TASK DESCRIPTION:
Write out the data exactly from its first line onward, ending with the line in which "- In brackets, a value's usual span" appears.

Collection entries
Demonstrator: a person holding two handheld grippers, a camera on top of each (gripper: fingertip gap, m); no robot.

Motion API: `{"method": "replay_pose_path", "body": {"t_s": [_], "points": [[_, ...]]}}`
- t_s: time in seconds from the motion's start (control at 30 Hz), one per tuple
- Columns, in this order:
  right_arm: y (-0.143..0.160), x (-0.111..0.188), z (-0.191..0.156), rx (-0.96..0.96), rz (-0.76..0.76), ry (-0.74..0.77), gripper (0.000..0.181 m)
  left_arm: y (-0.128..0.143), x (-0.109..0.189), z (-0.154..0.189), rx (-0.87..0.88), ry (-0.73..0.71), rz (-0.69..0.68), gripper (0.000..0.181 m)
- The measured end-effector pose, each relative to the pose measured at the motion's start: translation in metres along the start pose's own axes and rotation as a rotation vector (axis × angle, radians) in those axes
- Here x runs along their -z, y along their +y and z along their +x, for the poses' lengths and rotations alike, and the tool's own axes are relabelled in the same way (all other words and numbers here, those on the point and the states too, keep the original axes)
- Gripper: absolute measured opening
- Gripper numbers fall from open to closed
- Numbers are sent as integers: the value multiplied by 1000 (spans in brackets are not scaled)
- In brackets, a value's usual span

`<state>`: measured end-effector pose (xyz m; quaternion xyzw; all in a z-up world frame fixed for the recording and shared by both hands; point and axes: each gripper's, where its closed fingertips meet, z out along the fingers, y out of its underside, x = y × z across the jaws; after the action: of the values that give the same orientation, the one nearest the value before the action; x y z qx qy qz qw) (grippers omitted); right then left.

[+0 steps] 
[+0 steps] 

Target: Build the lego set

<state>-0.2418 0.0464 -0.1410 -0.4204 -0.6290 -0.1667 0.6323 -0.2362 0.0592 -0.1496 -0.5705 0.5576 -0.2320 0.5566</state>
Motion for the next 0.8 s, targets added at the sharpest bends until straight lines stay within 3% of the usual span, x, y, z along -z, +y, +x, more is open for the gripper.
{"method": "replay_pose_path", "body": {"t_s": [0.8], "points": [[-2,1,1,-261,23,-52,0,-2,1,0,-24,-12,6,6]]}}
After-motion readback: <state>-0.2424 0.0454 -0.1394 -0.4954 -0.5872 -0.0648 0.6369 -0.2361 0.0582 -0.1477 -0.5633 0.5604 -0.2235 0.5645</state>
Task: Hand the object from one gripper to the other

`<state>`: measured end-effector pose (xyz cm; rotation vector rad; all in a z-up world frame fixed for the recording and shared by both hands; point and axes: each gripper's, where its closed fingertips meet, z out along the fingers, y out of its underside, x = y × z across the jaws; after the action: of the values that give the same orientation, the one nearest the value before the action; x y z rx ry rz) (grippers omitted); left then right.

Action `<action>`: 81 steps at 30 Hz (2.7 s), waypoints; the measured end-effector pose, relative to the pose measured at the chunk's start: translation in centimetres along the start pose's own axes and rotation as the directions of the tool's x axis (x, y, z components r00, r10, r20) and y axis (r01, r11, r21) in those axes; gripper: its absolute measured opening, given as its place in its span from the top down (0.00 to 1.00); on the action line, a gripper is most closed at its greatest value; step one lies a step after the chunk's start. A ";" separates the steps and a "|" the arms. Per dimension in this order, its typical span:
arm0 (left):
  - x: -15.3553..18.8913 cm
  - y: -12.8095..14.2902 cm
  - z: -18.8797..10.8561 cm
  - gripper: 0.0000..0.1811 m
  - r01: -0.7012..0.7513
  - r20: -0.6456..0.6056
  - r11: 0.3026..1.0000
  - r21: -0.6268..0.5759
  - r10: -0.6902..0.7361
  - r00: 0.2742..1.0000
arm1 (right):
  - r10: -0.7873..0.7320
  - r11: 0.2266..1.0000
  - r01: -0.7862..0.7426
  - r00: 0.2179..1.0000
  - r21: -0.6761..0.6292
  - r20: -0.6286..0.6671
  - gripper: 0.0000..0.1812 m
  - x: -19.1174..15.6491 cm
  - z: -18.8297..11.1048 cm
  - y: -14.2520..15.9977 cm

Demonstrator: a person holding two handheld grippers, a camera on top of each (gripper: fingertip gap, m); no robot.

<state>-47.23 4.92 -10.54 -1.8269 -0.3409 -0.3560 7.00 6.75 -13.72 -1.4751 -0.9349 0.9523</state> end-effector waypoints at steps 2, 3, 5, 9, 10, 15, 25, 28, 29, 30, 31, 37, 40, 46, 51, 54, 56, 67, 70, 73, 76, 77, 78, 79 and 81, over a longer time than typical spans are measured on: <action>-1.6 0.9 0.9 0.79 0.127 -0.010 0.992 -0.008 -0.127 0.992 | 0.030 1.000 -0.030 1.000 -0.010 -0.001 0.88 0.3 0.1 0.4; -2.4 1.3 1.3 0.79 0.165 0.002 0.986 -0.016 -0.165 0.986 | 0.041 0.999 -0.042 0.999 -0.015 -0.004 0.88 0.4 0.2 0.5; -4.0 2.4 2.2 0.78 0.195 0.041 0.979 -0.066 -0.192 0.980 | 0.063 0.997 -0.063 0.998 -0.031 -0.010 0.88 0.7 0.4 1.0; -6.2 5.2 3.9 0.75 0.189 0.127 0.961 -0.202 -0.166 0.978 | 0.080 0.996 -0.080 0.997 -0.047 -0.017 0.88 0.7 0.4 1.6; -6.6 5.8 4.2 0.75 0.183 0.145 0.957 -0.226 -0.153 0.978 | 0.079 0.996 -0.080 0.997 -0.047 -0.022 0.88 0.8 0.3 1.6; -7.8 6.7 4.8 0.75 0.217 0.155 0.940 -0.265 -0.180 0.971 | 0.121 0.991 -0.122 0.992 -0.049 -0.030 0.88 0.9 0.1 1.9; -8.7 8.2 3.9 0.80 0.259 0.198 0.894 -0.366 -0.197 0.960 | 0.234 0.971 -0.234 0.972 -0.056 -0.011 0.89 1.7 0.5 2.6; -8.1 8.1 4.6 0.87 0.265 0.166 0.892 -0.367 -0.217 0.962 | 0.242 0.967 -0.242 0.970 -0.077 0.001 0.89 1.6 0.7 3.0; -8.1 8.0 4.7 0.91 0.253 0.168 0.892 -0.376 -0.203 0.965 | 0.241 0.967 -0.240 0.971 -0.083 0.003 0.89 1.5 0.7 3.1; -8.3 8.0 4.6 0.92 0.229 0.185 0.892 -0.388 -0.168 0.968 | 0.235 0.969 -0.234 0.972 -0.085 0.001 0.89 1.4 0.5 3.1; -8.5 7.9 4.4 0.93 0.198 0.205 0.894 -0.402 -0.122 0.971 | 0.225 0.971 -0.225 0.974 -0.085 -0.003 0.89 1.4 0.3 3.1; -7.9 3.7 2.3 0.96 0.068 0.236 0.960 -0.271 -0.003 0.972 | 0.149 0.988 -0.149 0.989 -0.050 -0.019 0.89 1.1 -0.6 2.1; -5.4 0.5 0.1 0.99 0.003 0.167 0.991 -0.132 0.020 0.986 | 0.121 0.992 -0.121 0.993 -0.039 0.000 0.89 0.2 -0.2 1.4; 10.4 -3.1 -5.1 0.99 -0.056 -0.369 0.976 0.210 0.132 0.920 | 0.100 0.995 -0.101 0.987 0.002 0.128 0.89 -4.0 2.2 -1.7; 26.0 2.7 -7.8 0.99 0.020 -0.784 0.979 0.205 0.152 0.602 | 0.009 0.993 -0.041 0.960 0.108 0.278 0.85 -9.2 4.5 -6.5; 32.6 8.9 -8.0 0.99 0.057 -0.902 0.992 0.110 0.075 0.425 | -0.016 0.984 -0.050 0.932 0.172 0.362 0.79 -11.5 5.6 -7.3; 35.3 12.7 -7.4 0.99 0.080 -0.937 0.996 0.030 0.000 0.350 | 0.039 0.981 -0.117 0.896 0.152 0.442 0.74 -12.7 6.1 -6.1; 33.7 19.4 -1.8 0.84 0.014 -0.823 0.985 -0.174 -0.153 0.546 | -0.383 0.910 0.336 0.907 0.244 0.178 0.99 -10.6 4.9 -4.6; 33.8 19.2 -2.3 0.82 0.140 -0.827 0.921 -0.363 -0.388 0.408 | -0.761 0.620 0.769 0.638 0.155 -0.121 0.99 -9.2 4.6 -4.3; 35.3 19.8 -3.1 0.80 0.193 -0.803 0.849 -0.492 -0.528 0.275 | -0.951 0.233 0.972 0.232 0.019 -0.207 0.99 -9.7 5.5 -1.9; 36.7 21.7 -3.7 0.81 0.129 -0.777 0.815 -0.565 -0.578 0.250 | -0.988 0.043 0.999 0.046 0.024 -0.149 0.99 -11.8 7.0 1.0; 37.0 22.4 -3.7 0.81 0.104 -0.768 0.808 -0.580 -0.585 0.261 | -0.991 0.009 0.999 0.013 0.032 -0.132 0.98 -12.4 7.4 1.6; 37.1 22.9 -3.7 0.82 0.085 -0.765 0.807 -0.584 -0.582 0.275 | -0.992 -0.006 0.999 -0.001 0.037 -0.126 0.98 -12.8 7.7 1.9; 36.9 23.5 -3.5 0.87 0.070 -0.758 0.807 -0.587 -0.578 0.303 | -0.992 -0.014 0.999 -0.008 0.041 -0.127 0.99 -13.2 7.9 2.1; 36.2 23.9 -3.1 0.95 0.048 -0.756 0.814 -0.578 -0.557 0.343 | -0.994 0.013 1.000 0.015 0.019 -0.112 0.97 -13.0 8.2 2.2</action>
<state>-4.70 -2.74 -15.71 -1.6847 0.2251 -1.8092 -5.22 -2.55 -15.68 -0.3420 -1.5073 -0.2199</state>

TASK RESPONSE:
Demonstrator: a person holding two handheld grippers, a camera on top of each (gripper: fingertip gap, m); no robot.

Motion API: `{"method": "replay_pose_path", "body": {"t_s": [_], "points": [[_, ...]]}}`
- t_s: time in seconds from the motion's start (control at 30 Hz), one per tuple
- Columns, in this order:
  right_arm: y (-0.143..0.160), x (-0.111..0.188), z (-0.191..0.156), rx (-0.96..0.96), rz (-0.76..0.76), ry (-0.74..0.77), gripper (0.000..0.181 m)
  left_arm: y (-0.128..0.143), x (-0.109..0.189), z (-0.154..0.189), rx (-0.87..0.88), ry (-0.73..0.71), rz (-0.69..0.68), gripper (0.000..0.181 m)
- The measured end-effector pose, each relative to the pose measured at the motion's start: translation in metres along the start pose's own axes and rotation as a rotation vector (axis × angle, radians) in those axes
- Here x runs along their -z, y along their +y and z along their +x, for the poses' lengths and rotations alike, and the tool's own axes are relabelled in the same way (all other words and numbers here, those on the point and the states too, keep the original axes)
- Gripper: absolute measured opening
- Gripper numbers fall from open to closed
- Numbers are sent as integers: the value multiplied by 1000 (spans in brackets are not scaled)
- In brackets, a value's usual span

Nothing else remains for the exercise.